Hi again,
Can the character chooses what to feel, what to think, whether go for a walk or not?
Does the character choose this story?
Can it chooses another story, a different one, instead of what already is?
Can the story of Sue be seen as what it is - just a story, including Sue?
The character cannot choose what to feel, what to thing, or what to do. I woke up today from a dream I didn't choose, with feelings that I didn't choose, that changed constantly all day long. I didn't do the things I thought I should do, or thought I wanted to do, or thought would be good for me. I heard words from people and had emotional reactions to those words and none of it was anything I was in any way in control of. Just unfolding, moment after moment.
The story isn't changed by anything Sue thinks or does, though this inquiry seems to create changes, but Sue is not in charge of when she sits down to do it and is not in charge of what happens in the doing of it.
The character of Sue still believes that she can shape the story, even if she can't choose an entirely different story. But the character of Sue can not find anywhere that she is choosing to think thoughts, say words, or take actions. But the belief that there is a "something else" that must be doing those things through her, still has power.
There is no apparent thing separate from anything else, making thoughts appear, words arise, actions unfold. This is both clear and terribly hard to look at, to focus on.
See, the only thing that I can be sure of is what I directly experience with the 5 senses. Everything else requires belief, which is thought. Look, if there is any other way that you can know something as a deep conviction with certainty which does not require thought / belief?
All knowing requires a story. All knowing is... "I" wanted to soft-pedal this and say "incomplete and often wrong" but no. All knowing is fundamentally wrong. Every piece. Because it rests on the original mistake of separation. All knowing is a story with a false foundation. What does that mean to "me", who has built an entire character on and lived an entire life being the one who knows?
All knowing is false. Only sensing what is experienced directly can be known. (And even that quickly spirals into a story and belief.) All knowing is false.
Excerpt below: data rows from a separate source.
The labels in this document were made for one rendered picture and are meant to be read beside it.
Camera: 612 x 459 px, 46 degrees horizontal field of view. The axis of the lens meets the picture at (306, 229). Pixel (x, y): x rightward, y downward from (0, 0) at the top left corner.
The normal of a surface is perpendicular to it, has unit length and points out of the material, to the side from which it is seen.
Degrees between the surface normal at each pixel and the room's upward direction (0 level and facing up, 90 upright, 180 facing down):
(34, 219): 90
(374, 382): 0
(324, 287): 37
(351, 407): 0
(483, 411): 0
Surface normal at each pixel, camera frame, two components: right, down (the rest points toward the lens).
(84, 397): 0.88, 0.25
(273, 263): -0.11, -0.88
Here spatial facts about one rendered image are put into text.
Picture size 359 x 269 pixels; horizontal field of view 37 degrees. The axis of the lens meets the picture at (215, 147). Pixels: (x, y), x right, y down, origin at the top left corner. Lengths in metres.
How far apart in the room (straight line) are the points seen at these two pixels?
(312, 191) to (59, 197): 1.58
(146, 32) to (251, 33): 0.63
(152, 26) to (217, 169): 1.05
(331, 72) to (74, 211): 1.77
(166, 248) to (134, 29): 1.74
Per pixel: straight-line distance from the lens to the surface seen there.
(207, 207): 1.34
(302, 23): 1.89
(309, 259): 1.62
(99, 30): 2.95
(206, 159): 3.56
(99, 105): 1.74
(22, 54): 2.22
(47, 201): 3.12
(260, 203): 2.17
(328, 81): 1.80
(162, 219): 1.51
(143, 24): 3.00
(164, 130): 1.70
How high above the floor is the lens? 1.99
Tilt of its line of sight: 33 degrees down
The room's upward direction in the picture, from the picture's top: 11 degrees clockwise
Sue can put down the knowing and directly experience what is unfolding, in every moment. Nothing more is needed. Nothing more is real or true. Sue is not real or true. (typing this, feeling a distant sense of its truth, not merged with yet.)
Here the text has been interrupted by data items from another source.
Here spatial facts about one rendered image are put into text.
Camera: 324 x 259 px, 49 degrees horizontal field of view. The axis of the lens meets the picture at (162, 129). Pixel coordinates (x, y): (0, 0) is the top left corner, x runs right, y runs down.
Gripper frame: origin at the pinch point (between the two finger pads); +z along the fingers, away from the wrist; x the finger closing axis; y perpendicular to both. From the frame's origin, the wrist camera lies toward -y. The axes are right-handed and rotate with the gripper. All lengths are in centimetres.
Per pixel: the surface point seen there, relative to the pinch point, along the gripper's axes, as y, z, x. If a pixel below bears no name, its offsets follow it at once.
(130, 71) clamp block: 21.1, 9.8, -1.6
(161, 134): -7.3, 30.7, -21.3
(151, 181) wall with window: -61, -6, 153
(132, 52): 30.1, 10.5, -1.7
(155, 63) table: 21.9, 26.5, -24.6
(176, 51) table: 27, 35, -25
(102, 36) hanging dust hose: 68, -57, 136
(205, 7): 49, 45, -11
Yes, no reality based on thoughts.
Real is what is left when we stopped thinking about it.
Do you cleary see this?
I see how it must be so. I will attempt to see it as I move through today.
Yes, body is just a label, in actuality there are only sensations. There is no experience of a body - there are sensations.
Let's deeg a little bit deeper
Is there a boundary between the body and the clothing?
Is there a boundary between the body and the chair?
Is there an inside or an outside?
If there is an inside - the inside of what exactly?
If there is an outside - the outside of what exactly?
Is there a boundary between body and clothing? In direct perception? No, there is a field of awareness and sensation in which both are, and co-create. Oh. no. they are not separate from each other or anything else, so they can't co-create anything. Creations requires a creator and a created. There is no boundary between body and clothing in direct perception and there is no boundary between body and clothing and rest of what appears because... none can be found. All is one experience with nothing beyond it to contain or define the experiencing.
I misread your next question and asked myself if there was a boundary between my body and my hair. Like clothing, there is no boundary between the body and the hair (a change in sensory input, yes, but not what thinking mind means by boundary.)
Is there a boundary between the body and the chair? Like the hair, there's a change in sensory input which thoughts wants to make into "proof". A change in sensory input happens within the body, and outside of it. It does not equal or mean boundary or separation. There is no clear boundary between the body and the chair. Body and chair are experienced right now as one unfolding.
Is there an inside or an outside? Suddenly I wanted to laugh at this question because it landed as absurd. How could there be an inside separate from an outside? What does that even mean? I don't know if there's such a thing as a three-dimensional mobius strip but all that can be experienced is feeling that way. No, I don't know how there could be an inside and an outside, from a what-is-perceived perspective. Only in a thought or belief system.
The inside of what exactly? Yes, this is what seems so silly! Is there an inside of me and an outside of me? How on earth did I ever get that idea?? I can't feel my insides (unless nerve cells have a reason to be firing) anymore than I can feel the outsides that are beyond range of my nerve cells. I have no proof that insides are separate from outsides and what would they be "inside of" then? What would the "outsides" be inside of then? There's a endless set of thoughts like Russian nesting dolls and no end to the inside and outside story.
Okay, I will watch to see what I notice today.